Return all of the following entries as written, but without the images.

#### RECORDS FOR THIS EXERCISE

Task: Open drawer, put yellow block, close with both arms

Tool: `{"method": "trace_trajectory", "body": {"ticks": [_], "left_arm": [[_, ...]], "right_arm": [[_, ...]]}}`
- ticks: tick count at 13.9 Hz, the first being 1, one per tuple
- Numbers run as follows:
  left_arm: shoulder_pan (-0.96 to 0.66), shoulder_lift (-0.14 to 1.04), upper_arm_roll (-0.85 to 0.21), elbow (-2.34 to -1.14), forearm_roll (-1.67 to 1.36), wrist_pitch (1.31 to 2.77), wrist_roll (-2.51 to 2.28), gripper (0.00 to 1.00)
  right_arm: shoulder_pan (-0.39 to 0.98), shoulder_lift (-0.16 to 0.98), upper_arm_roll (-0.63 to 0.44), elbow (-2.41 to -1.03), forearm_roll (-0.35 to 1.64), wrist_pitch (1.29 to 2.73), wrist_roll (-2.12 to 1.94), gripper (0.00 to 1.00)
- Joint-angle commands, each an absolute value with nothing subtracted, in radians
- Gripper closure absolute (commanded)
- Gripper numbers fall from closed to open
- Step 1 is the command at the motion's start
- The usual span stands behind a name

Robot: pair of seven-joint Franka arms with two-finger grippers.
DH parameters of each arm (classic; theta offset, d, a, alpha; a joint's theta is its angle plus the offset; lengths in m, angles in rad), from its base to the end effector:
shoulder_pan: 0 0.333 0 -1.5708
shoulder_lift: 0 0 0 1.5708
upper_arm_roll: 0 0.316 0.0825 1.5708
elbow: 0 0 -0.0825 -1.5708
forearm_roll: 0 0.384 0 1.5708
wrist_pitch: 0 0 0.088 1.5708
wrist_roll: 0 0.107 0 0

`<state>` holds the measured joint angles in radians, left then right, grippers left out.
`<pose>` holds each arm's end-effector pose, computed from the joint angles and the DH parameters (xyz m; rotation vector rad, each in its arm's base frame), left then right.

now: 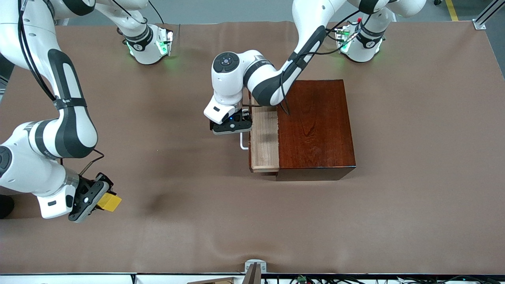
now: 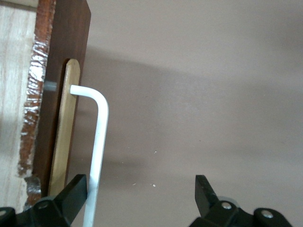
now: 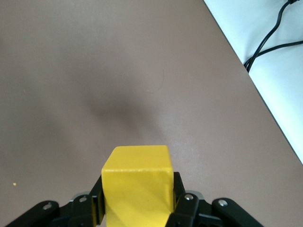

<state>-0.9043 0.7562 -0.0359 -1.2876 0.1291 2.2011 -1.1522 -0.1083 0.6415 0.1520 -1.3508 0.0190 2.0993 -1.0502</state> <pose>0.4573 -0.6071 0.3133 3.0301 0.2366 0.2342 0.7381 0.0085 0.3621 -2.6779 -1.5515 -0.2336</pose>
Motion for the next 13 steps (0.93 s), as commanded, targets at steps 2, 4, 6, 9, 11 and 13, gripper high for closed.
{"method": "trace_trajectory", "body": {"ticks": [2,4,6,9,11,13], "left_arm": [[-0.910,0.764,-0.037,-1.261,0.140,2.215,-1.155,0.00],[-0.905,0.744,-0.037,-1.261,0.133,2.206,-1.154,0.00],[-0.899,0.698,-0.032,-1.261,0.126,2.175,-1.147,0.00],[-0.829,0.560,-0.035,-1.262,0.098,1.987,-1.102,0.00],[-0.746,0.442,-0.032,-1.273,0.020,1.837,-0.964,0.00],[-0.654,0.359,-0.032,-1.279,0.005,1.671,-0.795,0.00]], "right_arm": [[-0.175,0.679,0.164,-1.338,0.029,2.138,-1.167,1.00],[-0.196,0.698,0.164,-1.338,0.029,2.158,-1.209,1.00],[-0.212,0.706,0.163,-1.339,0.028,2.161,-1.227,1.00],[-0.218,0.712,0.163,-1.339,0.025,2.180,-1.262,1.00],[-0.221,0.712,0.163,-1.339,0.026,2.187,-1.273,1.00],[-0.215,0.712,0.163,-1.338,0.026,2.187,-1.275,1.00]]}}
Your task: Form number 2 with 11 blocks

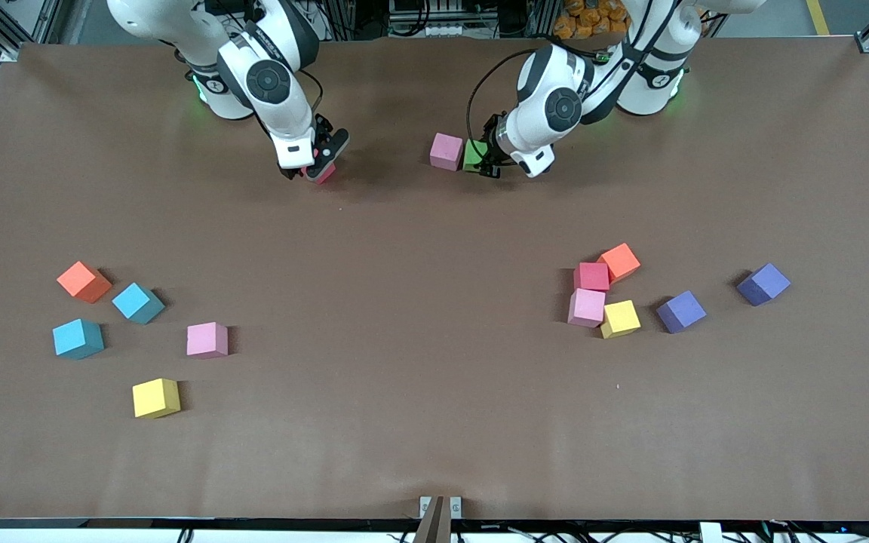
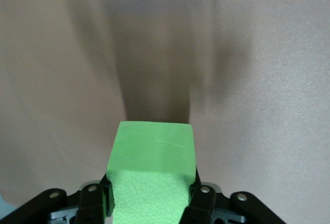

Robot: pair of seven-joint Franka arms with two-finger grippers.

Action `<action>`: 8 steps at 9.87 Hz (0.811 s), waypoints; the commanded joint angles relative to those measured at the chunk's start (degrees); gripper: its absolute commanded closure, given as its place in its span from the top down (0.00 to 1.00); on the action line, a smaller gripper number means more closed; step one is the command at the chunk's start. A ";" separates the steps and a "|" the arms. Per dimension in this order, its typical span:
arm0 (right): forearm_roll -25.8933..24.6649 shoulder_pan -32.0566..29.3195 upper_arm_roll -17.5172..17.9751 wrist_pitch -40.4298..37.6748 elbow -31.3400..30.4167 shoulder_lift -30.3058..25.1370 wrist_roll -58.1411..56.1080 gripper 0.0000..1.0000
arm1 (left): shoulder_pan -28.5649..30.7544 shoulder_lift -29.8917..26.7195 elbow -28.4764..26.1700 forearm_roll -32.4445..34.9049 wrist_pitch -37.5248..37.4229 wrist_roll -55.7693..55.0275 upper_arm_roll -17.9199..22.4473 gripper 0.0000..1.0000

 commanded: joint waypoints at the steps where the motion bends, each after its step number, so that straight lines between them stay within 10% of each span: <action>1: -0.30 -0.25 0.42 3.40 -0.90 2.38 0.80 1.00 | -0.66 -0.16 -0.47 -1.49 0.97 -0.62 -0.41 0.00; 8: -0.13 -0.07 0.51 4.73 -1.43 4.50 2.29 1.00 | -3.12 2.21 0.84 -2.72 4.57 -2.28 0.11 0.00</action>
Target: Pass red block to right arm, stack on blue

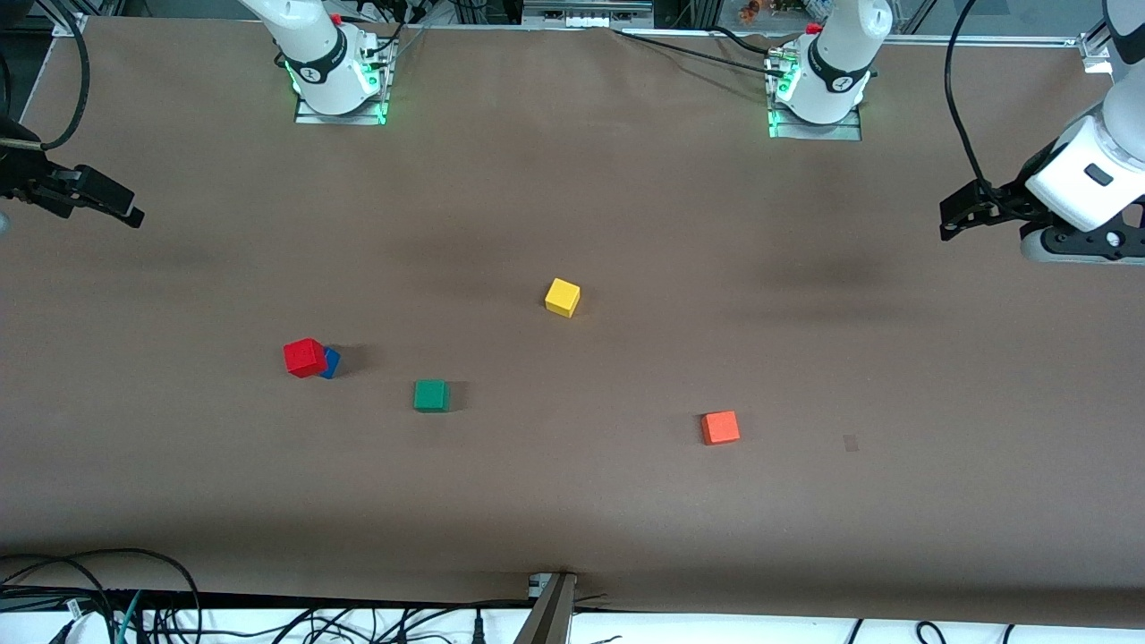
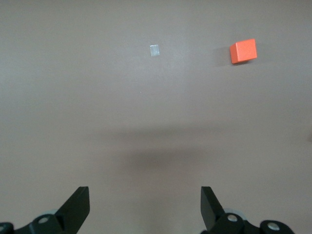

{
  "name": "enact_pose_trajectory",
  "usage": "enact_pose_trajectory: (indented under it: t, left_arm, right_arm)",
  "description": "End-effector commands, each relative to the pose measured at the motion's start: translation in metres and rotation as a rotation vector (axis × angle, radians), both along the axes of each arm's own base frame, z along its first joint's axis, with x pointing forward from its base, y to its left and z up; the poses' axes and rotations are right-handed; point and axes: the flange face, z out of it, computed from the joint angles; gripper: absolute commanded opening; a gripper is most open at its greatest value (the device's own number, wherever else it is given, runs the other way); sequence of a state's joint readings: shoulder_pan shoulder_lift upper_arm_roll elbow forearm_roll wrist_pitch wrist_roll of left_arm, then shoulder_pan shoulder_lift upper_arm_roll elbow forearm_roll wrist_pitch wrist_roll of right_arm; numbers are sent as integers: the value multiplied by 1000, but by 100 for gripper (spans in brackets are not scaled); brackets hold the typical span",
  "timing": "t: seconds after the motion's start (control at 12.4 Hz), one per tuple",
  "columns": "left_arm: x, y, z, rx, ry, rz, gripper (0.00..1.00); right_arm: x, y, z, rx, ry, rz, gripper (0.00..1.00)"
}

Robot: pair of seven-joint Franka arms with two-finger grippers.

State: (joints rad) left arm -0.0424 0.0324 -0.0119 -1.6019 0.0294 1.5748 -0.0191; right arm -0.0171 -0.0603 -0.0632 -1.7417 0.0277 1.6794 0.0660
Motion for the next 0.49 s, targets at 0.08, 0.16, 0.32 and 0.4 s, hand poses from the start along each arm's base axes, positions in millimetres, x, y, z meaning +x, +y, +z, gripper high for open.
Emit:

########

THE ANSWER:
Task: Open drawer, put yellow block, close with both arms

Tool: `{"method": "trace_trajectory", "body": {"ticks": [_], "left_arm": [[_, ...]], "right_arm": [[_, ...]]}}`
- ticks: tick count at 13.9 Hz, the first being 1, one per tuple
- Numbers run as follows:
  left_arm: shoulder_pan (-0.96 to 0.66), shoulder_lift (-0.14 to 1.04), upper_arm_roll (-0.85 to 0.21), elbow (-2.34 to -1.14), forearm_roll (-1.67 to 1.36), wrist_pitch (1.31 to 2.77), wrist_roll (-2.51 to 2.28), gripper (0.00 to 1.00)
  right_arm: shoulder_pan (-0.39 to 0.98), shoulder_lift (-0.16 to 0.98), upper_arm_roll (-0.63 to 0.44), elbow (-2.41 to -1.03), forearm_roll (-0.35 to 1.64), wrist_pitch (1.29 to 2.73), wrist_roll (-2.12 to 1.94), gripper (0.00 to 1.00)
- Joint-angle commands, each an absolute value with nothing subtracted, in radians
- Gripper closure absolute (commanded)
- Gripper numbers fall from closed to open
- Step 1 is the command at the motion's start
- The usual span stands behind a name

Robot: pair of seven-joint Franka arms with two-finger grippers.
DH parameters of each arm (classic; theta offset, d, a, alpha; a joint's theta is its angle plus the offset; lengths in m, angles in rad), from its base to the end effector:
shoulder_pan: 0 0.333 0 -1.5708
shoulder_lift: 0 0 0 1.5708
upper_arm_roll: 0 0.316 0.0825 1.5708
elbow: 0 0 -0.0825 -1.5708
forearm_roll: 0 0.384 0 1.5708
wrist_pitch: 0 0 0.088 1.5708
wrist_roll: 0 0.107 0 0

`<state>` holds the measured joint angles in radians, left then right, grippers left out.
`<pose>` holds each arm's end-effector pose, computed from the joint angles and the DH parameters (xyz m; rotation vector rad, each in its arm's base frame), left then right.

now: 
now: 
now: 

<state>-0.9043 0.7562 -0.0359 -1.2876 0.1291 2.2011 -1.1522 -0.1083 0.6415 0.1520 -1.3508 0.0190 2.0993 -1.0502</state> <pose>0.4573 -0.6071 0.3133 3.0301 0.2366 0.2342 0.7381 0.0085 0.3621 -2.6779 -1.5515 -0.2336</pose>
Motion for the next 13 steps (0.93 s), as commanded, targets at steps 2, 4, 6, 9, 11 and 13, gripper high for closed.
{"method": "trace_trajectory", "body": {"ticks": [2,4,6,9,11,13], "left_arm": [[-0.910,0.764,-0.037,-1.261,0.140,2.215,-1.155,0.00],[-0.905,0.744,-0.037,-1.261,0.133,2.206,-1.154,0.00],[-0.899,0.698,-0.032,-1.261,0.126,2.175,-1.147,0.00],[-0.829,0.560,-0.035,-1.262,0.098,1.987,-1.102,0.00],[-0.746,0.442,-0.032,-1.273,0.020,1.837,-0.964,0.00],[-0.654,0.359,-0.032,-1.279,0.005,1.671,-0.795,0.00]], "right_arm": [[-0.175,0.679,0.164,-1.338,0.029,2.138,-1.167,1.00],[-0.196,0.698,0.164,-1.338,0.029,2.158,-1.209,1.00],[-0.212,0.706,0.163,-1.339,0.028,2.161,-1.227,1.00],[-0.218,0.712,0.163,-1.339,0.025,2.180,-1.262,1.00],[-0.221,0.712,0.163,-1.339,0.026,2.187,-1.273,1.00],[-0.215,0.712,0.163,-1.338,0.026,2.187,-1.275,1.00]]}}
Your task: Form number 2 with 11 blocks


Robot: pair of seven-joint Franka arms with two-finger grippers.

Action `<action>`: 8 steps at 9.87 Hz (0.811 s), waypoints; the commanded joint angles relative to those measured at the chunk's start (degrees); gripper: its absolute commanded closure, given as its place in its span from the top down (0.00 to 1.00); on the action line, a smaller gripper number means more closed; step one is the command at the chunk's start. A ";" separates the steps and a "|" the arms. Per dimension in this order, its typical span:
arm0 (right): forearm_roll -25.8933..24.6649 shoulder_pan -32.0566..29.3195 upper_arm_roll -17.5172..17.9751 wrist_pitch -40.4298..37.6748 elbow -31.3400..30.4167 shoulder_lift -30.3058..25.1370 wrist_roll -58.1411..56.1080 gripper 0.0000..1.0000
arm1 (left): shoulder_pan -28.5649..30.7544 shoulder_lift -29.8917..26.7195 elbow -28.4764..26.1700 forearm_roll -32.4445..34.9049 wrist_pitch -37.5248..37.4229 wrist_roll -55.7693..55.0275 upper_arm_roll -17.9199..22.4473 gripper 0.0000..1.0000

 commanded: joint waypoints at the steps where the motion bends, each after its step number, so that straight lines between them stay within 10% of each span: <action>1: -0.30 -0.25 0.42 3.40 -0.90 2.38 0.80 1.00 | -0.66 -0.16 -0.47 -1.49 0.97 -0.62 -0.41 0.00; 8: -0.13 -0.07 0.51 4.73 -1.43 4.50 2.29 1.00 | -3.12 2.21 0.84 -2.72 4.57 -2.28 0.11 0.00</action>
Target: Pass red block to right arm, stack on blue


{
  "name": "enact_pose_trajectory",
  "usage": "enact_pose_trajectory: (indented under it: t, left_arm, right_arm)",
  "description": "End-effector commands, each relative to the pose measured at the motion's start: translation in metres and rotation as a rotation vector (axis × angle, radians), both along the axes of each arm's own base frame, z along its first joint's axis, with x pointing forward from its base, y to its left and z up; the poses' axes and rotations are right-handed; point and axes: the flange face, z out of it, computed from the joint angles; gripper: absolute commanded opening; a gripper is most open at its greatest value (the device's own number, wherever else it is given, runs the other way); sequence of a state's joint readings: shoulder_pan shoulder_lift upper_arm_roll elbow forearm_roll wrist_pitch wrist_roll of left_arm, then shoulder_pan shoulder_lift upper_arm_roll elbow forearm_roll wrist_pitch wrist_roll of right_arm; numbers are sent as integers: the value multiplied by 1000, but by 100 for gripper (spans in brackets are not scaled); brackets hold the typical span",
  "timing": "t: seconds after the motion's start (control at 12.4 Hz), one per tuple",
  "columns": "left_arm: x, y, z, rx, ry, rz, gripper (0.00..1.00); right_arm: x, y, z, rx, ry, rz, gripper (0.00..1.00)"
}

Robot: pair of seven-joint Franka arms with two-finger grippers.

State: (joints rad) left arm -0.0424 0.0324 -0.0119 -1.6019 0.0294 1.5748 -0.0191; right arm -0.0171 -0.0603 -0.0632 -1.7417 0.0277 1.6794 0.0660
Motion for the next 0.49 s, targets at 0.08, 0.16, 0.32 and 0.4 s, hand poses from the start along each arm's base axes, positions in millimetres, x, y, z meaning +x, +y, +z, gripper high for open.
Emit:

Nothing further is required of the output.